● **EXERCISE DETAILS**: Return the data below unchanged, without images.

● **Dataset excerpts**:
+ + + +

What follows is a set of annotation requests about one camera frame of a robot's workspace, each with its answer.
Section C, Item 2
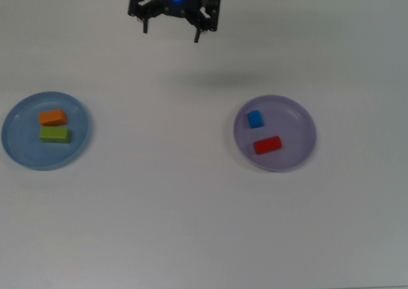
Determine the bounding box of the blue block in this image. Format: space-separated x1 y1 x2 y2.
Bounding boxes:
247 109 265 130

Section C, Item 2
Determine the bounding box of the purple plate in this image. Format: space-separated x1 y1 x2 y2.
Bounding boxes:
232 94 318 173

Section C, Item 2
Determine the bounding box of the blue plate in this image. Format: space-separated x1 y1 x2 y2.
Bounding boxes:
1 91 94 171

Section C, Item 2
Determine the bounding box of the red block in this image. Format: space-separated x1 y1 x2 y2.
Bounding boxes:
253 135 282 155

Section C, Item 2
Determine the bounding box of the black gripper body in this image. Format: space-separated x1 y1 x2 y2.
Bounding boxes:
140 0 207 18

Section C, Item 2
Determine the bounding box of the orange block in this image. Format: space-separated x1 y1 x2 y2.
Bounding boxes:
38 108 68 126

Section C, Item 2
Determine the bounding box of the green block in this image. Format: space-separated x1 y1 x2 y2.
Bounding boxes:
39 126 71 144

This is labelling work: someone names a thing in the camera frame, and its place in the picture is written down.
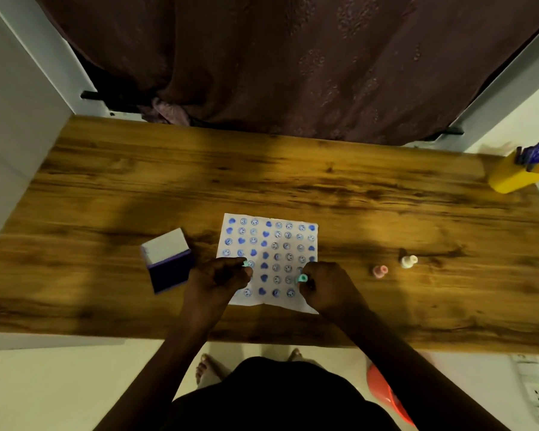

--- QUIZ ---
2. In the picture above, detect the person's right hand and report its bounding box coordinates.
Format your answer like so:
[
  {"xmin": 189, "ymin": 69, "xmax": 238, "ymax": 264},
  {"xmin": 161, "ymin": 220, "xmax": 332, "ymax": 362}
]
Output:
[{"xmin": 299, "ymin": 261, "xmax": 370, "ymax": 320}]

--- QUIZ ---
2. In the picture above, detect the person's left hand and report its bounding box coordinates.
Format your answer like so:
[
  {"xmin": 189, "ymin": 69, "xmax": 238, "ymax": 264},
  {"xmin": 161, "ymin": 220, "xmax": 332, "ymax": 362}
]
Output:
[{"xmin": 185, "ymin": 257, "xmax": 254, "ymax": 316}]

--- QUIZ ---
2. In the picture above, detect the person's left forearm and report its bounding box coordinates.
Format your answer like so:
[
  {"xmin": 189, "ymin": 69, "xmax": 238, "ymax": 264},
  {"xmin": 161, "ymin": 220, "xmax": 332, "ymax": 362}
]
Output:
[{"xmin": 92, "ymin": 305, "xmax": 227, "ymax": 431}]

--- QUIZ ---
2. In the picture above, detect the person's right forearm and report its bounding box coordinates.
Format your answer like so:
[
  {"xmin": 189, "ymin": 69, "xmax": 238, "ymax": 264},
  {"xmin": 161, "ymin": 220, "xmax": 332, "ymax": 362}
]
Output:
[{"xmin": 337, "ymin": 305, "xmax": 513, "ymax": 431}]

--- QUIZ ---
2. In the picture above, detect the white paper with blue stamps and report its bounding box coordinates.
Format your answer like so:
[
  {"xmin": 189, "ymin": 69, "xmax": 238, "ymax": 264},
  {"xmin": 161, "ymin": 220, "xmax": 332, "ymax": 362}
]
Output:
[{"xmin": 216, "ymin": 213, "xmax": 320, "ymax": 315}]

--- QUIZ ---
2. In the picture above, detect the white and purple box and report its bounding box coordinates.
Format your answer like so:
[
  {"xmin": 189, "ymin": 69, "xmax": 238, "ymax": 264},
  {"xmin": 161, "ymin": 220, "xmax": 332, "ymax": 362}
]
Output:
[{"xmin": 140, "ymin": 227, "xmax": 195, "ymax": 295}]

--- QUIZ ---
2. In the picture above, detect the person's right foot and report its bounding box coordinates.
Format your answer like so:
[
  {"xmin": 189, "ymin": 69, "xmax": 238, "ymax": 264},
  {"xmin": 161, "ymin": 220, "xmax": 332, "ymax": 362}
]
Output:
[{"xmin": 289, "ymin": 348, "xmax": 320, "ymax": 366}]

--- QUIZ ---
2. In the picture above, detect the person's foot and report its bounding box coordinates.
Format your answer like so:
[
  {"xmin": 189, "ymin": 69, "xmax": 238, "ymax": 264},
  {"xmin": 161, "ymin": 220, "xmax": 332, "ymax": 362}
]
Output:
[
  {"xmin": 289, "ymin": 348, "xmax": 320, "ymax": 366},
  {"xmin": 195, "ymin": 353, "xmax": 227, "ymax": 388}
]

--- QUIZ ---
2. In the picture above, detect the person's left foot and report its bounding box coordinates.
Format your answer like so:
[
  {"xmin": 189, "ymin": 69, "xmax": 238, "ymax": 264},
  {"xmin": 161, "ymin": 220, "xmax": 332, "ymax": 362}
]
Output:
[{"xmin": 195, "ymin": 353, "xmax": 227, "ymax": 388}]

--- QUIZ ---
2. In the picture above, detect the person's black clothing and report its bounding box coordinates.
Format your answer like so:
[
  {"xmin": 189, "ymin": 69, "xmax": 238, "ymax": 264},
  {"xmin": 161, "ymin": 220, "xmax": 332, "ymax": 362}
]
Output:
[{"xmin": 159, "ymin": 356, "xmax": 402, "ymax": 431}]

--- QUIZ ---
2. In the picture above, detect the red plastic stool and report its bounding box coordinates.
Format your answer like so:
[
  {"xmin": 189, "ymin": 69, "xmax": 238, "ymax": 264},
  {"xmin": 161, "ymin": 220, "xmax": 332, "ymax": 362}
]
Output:
[{"xmin": 366, "ymin": 363, "xmax": 416, "ymax": 427}]

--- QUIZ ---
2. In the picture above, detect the maroon curtain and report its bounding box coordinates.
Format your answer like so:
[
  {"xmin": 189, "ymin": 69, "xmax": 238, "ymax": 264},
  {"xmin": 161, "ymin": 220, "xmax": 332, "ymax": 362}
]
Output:
[{"xmin": 33, "ymin": 0, "xmax": 539, "ymax": 147}]

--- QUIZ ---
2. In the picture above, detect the yellow pen holder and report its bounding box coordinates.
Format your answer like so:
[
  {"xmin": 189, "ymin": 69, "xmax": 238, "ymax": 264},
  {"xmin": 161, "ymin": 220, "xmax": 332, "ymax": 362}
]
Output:
[{"xmin": 488, "ymin": 151, "xmax": 539, "ymax": 195}]

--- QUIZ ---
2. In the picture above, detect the white power strip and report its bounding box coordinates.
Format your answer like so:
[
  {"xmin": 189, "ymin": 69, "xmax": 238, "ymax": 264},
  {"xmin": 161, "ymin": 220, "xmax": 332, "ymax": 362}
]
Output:
[{"xmin": 511, "ymin": 353, "xmax": 539, "ymax": 429}]

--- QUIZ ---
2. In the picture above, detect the bunch of purple pens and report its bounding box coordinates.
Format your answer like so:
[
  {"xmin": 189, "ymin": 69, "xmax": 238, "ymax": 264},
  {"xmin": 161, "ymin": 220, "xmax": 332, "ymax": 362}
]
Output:
[{"xmin": 514, "ymin": 142, "xmax": 539, "ymax": 172}]

+ + + +

● **RESPONSE**:
What follows is a set of annotation requests about one camera frame of a robot's workspace, each with its answer.
Section C, Item 2
Determine the bounding box of the blue block in this image. Format: space-separated x1 y1 x2 y2.
Bounding boxes:
247 109 265 130

Section C, Item 2
Determine the bounding box of the purple plate in this image. Format: space-separated x1 y1 x2 y2.
Bounding boxes:
232 94 318 173

Section C, Item 2
Determine the bounding box of the blue plate in this image. Format: space-separated x1 y1 x2 y2.
Bounding boxes:
1 91 94 171

Section C, Item 2
Determine the bounding box of the red block in this image. Format: space-separated x1 y1 x2 y2.
Bounding boxes:
253 135 282 155

Section C, Item 2
Determine the bounding box of the black gripper body in this image. Format: space-separated x1 y1 x2 y2.
Bounding boxes:
140 0 207 18

Section C, Item 2
Determine the bounding box of the orange block in this image. Format: space-separated x1 y1 x2 y2.
Bounding boxes:
38 108 68 126

Section C, Item 2
Determine the bounding box of the green block in this image. Format: space-separated x1 y1 x2 y2.
Bounding boxes:
39 126 71 144

This is labelling work: someone names a thing in the camera frame, and its place in the picture is written down.

--- QUIZ ---
2. In the picture above, detect the person's right hand and report its bounding box coordinates.
Format your answer like so:
[
  {"xmin": 189, "ymin": 69, "xmax": 238, "ymax": 264},
  {"xmin": 161, "ymin": 220, "xmax": 332, "ymax": 362}
]
Output:
[{"xmin": 299, "ymin": 261, "xmax": 370, "ymax": 320}]

--- QUIZ ---
2. In the picture above, detect the person's left hand and report its bounding box coordinates.
Format your answer like so:
[
  {"xmin": 189, "ymin": 69, "xmax": 238, "ymax": 264},
  {"xmin": 161, "ymin": 220, "xmax": 332, "ymax": 362}
]
Output:
[{"xmin": 185, "ymin": 257, "xmax": 254, "ymax": 316}]

--- QUIZ ---
2. In the picture above, detect the person's left forearm and report its bounding box coordinates.
Format your answer like so:
[
  {"xmin": 189, "ymin": 69, "xmax": 238, "ymax": 264},
  {"xmin": 161, "ymin": 220, "xmax": 332, "ymax": 362}
]
Output:
[{"xmin": 92, "ymin": 305, "xmax": 227, "ymax": 431}]

--- QUIZ ---
2. In the picture above, detect the person's right forearm and report its bounding box coordinates.
Format your answer like so:
[
  {"xmin": 189, "ymin": 69, "xmax": 238, "ymax": 264},
  {"xmin": 161, "ymin": 220, "xmax": 332, "ymax": 362}
]
Output:
[{"xmin": 337, "ymin": 305, "xmax": 513, "ymax": 431}]

--- QUIZ ---
2. In the picture above, detect the white paper with blue stamps and report its bounding box coordinates.
Format your answer like so:
[
  {"xmin": 189, "ymin": 69, "xmax": 238, "ymax": 264},
  {"xmin": 161, "ymin": 220, "xmax": 332, "ymax": 362}
]
Output:
[{"xmin": 216, "ymin": 213, "xmax": 320, "ymax": 315}]

--- QUIZ ---
2. In the picture above, detect the white and purple box and report its bounding box coordinates.
Format your answer like so:
[
  {"xmin": 189, "ymin": 69, "xmax": 238, "ymax": 264},
  {"xmin": 161, "ymin": 220, "xmax": 332, "ymax": 362}
]
Output:
[{"xmin": 140, "ymin": 227, "xmax": 195, "ymax": 295}]

--- QUIZ ---
2. In the picture above, detect the person's right foot and report its bounding box coordinates.
Format your answer like so:
[
  {"xmin": 189, "ymin": 69, "xmax": 238, "ymax": 264},
  {"xmin": 161, "ymin": 220, "xmax": 332, "ymax": 362}
]
Output:
[{"xmin": 289, "ymin": 348, "xmax": 320, "ymax": 366}]

--- QUIZ ---
2. In the picture above, detect the person's foot and report its bounding box coordinates.
Format your answer like so:
[
  {"xmin": 189, "ymin": 69, "xmax": 238, "ymax": 264},
  {"xmin": 161, "ymin": 220, "xmax": 332, "ymax": 362}
]
Output:
[
  {"xmin": 289, "ymin": 348, "xmax": 320, "ymax": 366},
  {"xmin": 195, "ymin": 353, "xmax": 227, "ymax": 388}
]

--- QUIZ ---
2. In the picture above, detect the person's left foot and report its bounding box coordinates.
Format your answer like so:
[
  {"xmin": 189, "ymin": 69, "xmax": 238, "ymax": 264},
  {"xmin": 161, "ymin": 220, "xmax": 332, "ymax": 362}
]
Output:
[{"xmin": 195, "ymin": 353, "xmax": 227, "ymax": 388}]

--- QUIZ ---
2. In the picture above, detect the person's black clothing and report its bounding box coordinates.
Format your answer like so:
[
  {"xmin": 189, "ymin": 69, "xmax": 238, "ymax": 264},
  {"xmin": 161, "ymin": 220, "xmax": 332, "ymax": 362}
]
Output:
[{"xmin": 159, "ymin": 356, "xmax": 402, "ymax": 431}]

--- QUIZ ---
2. In the picture above, detect the red plastic stool and report its bounding box coordinates.
Format your answer like so:
[
  {"xmin": 189, "ymin": 69, "xmax": 238, "ymax": 264},
  {"xmin": 161, "ymin": 220, "xmax": 332, "ymax": 362}
]
Output:
[{"xmin": 366, "ymin": 363, "xmax": 416, "ymax": 427}]

--- QUIZ ---
2. In the picture above, detect the maroon curtain and report its bounding box coordinates.
Format your answer like so:
[
  {"xmin": 189, "ymin": 69, "xmax": 238, "ymax": 264},
  {"xmin": 161, "ymin": 220, "xmax": 332, "ymax": 362}
]
Output:
[{"xmin": 33, "ymin": 0, "xmax": 539, "ymax": 147}]

--- QUIZ ---
2. In the picture above, detect the yellow pen holder and report its bounding box coordinates.
Format your answer like so:
[
  {"xmin": 189, "ymin": 69, "xmax": 238, "ymax": 264},
  {"xmin": 161, "ymin": 220, "xmax": 332, "ymax": 362}
]
Output:
[{"xmin": 488, "ymin": 151, "xmax": 539, "ymax": 195}]

--- QUIZ ---
2. In the picture above, detect the white power strip and report its bounding box coordinates.
Format your answer like so:
[
  {"xmin": 189, "ymin": 69, "xmax": 238, "ymax": 264},
  {"xmin": 161, "ymin": 220, "xmax": 332, "ymax": 362}
]
Output:
[{"xmin": 511, "ymin": 353, "xmax": 539, "ymax": 429}]

--- QUIZ ---
2. In the picture above, detect the bunch of purple pens and report its bounding box coordinates.
Format your answer like so:
[
  {"xmin": 189, "ymin": 69, "xmax": 238, "ymax": 264},
  {"xmin": 161, "ymin": 220, "xmax": 332, "ymax": 362}
]
Output:
[{"xmin": 514, "ymin": 142, "xmax": 539, "ymax": 172}]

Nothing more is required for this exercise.